▸ Exercise brief
Every line of the listing must be repeated in the answer without alteration.

▸ Provided information
BEGIN
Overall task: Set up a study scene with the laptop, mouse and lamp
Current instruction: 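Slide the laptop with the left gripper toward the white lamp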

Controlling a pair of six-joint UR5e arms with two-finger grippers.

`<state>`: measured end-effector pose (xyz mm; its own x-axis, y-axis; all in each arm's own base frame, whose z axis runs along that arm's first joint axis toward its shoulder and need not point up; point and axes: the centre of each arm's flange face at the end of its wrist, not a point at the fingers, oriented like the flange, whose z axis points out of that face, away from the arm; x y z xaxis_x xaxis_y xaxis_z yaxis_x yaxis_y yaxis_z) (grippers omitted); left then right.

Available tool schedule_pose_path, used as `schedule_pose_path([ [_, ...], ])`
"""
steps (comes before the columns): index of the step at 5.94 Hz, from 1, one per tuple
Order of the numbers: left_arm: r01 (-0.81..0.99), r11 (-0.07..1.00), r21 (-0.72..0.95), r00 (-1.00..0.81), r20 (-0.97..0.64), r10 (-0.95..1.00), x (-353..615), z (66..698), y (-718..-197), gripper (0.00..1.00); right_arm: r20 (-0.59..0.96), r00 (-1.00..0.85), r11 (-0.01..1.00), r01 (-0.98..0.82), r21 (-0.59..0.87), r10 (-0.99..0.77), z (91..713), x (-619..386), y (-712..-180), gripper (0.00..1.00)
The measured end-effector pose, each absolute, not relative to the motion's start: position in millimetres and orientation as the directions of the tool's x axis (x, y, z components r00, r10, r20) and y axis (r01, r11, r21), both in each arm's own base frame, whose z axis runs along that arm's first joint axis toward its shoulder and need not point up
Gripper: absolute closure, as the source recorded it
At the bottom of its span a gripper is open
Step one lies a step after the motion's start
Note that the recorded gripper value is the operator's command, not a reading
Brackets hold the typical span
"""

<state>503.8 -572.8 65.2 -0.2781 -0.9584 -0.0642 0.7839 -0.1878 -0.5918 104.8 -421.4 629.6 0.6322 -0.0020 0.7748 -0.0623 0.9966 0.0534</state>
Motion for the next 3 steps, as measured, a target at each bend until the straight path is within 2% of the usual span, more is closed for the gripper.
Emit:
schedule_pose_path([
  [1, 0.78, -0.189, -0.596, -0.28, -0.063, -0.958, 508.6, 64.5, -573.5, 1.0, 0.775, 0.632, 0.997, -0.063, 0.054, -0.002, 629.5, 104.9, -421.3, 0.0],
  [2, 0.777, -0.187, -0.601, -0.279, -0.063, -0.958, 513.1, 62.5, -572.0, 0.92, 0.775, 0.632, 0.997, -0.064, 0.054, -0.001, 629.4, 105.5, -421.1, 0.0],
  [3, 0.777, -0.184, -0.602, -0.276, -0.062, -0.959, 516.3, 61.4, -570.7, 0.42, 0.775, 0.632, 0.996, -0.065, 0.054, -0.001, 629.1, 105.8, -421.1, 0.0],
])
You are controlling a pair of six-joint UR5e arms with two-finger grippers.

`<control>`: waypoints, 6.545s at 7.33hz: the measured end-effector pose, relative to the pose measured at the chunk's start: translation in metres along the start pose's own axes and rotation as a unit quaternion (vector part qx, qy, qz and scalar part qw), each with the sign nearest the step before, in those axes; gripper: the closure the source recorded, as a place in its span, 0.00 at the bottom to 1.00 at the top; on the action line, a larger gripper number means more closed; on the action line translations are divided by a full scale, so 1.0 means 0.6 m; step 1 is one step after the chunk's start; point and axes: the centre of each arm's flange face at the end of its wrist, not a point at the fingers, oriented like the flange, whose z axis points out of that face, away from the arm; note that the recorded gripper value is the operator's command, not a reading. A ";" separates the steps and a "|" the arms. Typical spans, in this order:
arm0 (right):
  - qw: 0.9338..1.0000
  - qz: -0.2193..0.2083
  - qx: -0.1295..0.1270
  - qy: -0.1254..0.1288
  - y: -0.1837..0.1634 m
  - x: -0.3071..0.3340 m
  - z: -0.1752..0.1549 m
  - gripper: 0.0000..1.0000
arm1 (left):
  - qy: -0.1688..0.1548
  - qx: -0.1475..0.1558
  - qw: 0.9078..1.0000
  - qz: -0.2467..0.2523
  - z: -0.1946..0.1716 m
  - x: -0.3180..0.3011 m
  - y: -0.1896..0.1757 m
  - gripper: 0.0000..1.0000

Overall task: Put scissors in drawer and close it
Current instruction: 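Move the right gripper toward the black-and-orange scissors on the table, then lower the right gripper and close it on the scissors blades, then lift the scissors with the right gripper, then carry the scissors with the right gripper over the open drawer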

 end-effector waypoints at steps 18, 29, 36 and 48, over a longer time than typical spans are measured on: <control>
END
▸ Solution for this problem
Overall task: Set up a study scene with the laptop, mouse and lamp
Current instruction: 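Slide the laptop with the left gripper toward the white lamp
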
Controlling a pair of six-joint UR5e arms with two-finger grippers.

`<state>`: measured end-effector pose (xyz mm; its own x-axis, y-axis; all in each arm's own base frame, whose z axis runs along that arm's first joint axis toward its shoulder and need not point up; point and axes: the centre of each arm's flange face at the end of its wrist, not a point at the fingers, oriented like the flange, whose z axis points out of that face, away from the arm; x y z xaxis_x xaxis_y xaxis_z yaxis_x yaxis_y yaxis_z) (grippers omitted); left then right.

Available tool schedule_pose_path, used as `schedule_pose_path([ [_, ...], ])`
"""
steps (comes before the columns): index of the step at 5.94 Hz, from 1, one per tuple
Order of the numbers: left_arm: r01 (-0.81..0.99), r11 (-0.07..1.00), r21 (-0.72..0.95), r00 (-1.00..0.81), r20 (-0.97..0.64), r10 (-0.95..1.00), x (-353..615), z (66..698), y (-718..-197), gripper (0.00..1.00); right_arm: r20 (-0.59..0.96), r00 (-1.00..0.85), r11 (-0.01..1.00), r01 (-0.98..0.82), r21 (-0.59..0.87), r10 (-0.99..0.77), z (91..713), x (-619..386), y (-712..-180), gripper (0.00..1.00)
The measured end-effector pose, each absolute, not relative to the motion's start: position in millimetres and orientation as the directions of the tool's x axis (x, y, z components r00, r10, r20) and y axis (r01, r11, r21), both in each arm's own base frame, whose z axis runs along that arm's first joint axis toward its shoulder and need not point up
Gripper: absolute closure, as the source recorded it
At the bottom of its span a gripper is open
Step one lies a step after the motion's start
Note that the recorded gripper value is the operator's command, not a reading
Brackets hold the typical span
"""

<state>503.8 -572.8 65.2 -0.2781 -0.9584 -0.0642 0.7839 -0.1878 -0.5918 104.8 -421.4 629.6 0.6322 -0.0020 0.7748 -0.0623 0.9966 0.0534</state>
Motion for the next 3 steps, as measured, a target at each bend until the straight path is within 2% of the usual span, more is closed for the gripper.
Emit:
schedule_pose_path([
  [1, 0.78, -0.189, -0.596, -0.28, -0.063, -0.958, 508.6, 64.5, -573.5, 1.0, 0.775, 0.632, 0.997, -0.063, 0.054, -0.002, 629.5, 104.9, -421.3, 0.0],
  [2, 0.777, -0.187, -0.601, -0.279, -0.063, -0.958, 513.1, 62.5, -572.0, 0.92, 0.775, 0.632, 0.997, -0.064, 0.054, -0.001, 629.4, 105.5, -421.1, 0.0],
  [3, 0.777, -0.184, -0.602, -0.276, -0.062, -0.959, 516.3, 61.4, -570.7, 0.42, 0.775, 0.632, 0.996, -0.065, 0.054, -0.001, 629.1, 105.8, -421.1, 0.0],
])
You are controlling a pair of six-joint UR5e arms with two-finger grippers.

`<control>`: waypoints, 6.545s at 7.33hz: the measured end-effector pose, relative to the pose measured at the chunk's start: translation in metres along the start pose's own axes and rotation as a unit quaternion (vector part qx, qy, qz and scalar part qw), each with the sign nearest the step before, in those axes; gripper: the closure the source recorded, as a place in its span, 0.00 at the bottom to 1.00 at the top; on the action line, a larger gripper number means more closed; on the action line translations are divided by a full scale, so 1.0 means 0.6 m; step 1 is one step after the chunk's start; point and axes: the centre of each arm's flange face at the end of its wrist, not a point at the fingers, oriented like the flange, whose z axis points out of that face, away from the arm; note that the recorded gripper value is the operator's command, not a reading. A ";" separates the steps and a "|" the arms. Typical spans, in this order:
arm0 (right):
  - qw: 0.9338..1.0000
  - qz: -0.2193..0.2083
  - qx: -0.1295..0.1270
  - qy: -0.1254..0.1288
  - y: -0.1837..0.1634 m
  - x: -0.3071..0.3340 m
  - z: -0.1752..0.1549 m
  - gripper: 0.0000..1.0000
arm1 (left):
  - qy: -0.1688..0.1548
  - qx: -0.1475..0.1558
  - qw: 0.9078..1.0000
  - qz: -0.2467..0.2523
  - z: -0.1946..0.1716 m
  - x: -0.3180..0.3011 m
  - y: -0.1896..0.1757 m
  - gripper: 0.0000..1.0000

Overall task: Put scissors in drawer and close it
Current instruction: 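Move the right gripper toward the black-and-orange scissors on the table, then lower the right gripper and close it on the scissors blades, then lift the scissors with the right gripper, then carry the scissors with the right gripper over the open drawer
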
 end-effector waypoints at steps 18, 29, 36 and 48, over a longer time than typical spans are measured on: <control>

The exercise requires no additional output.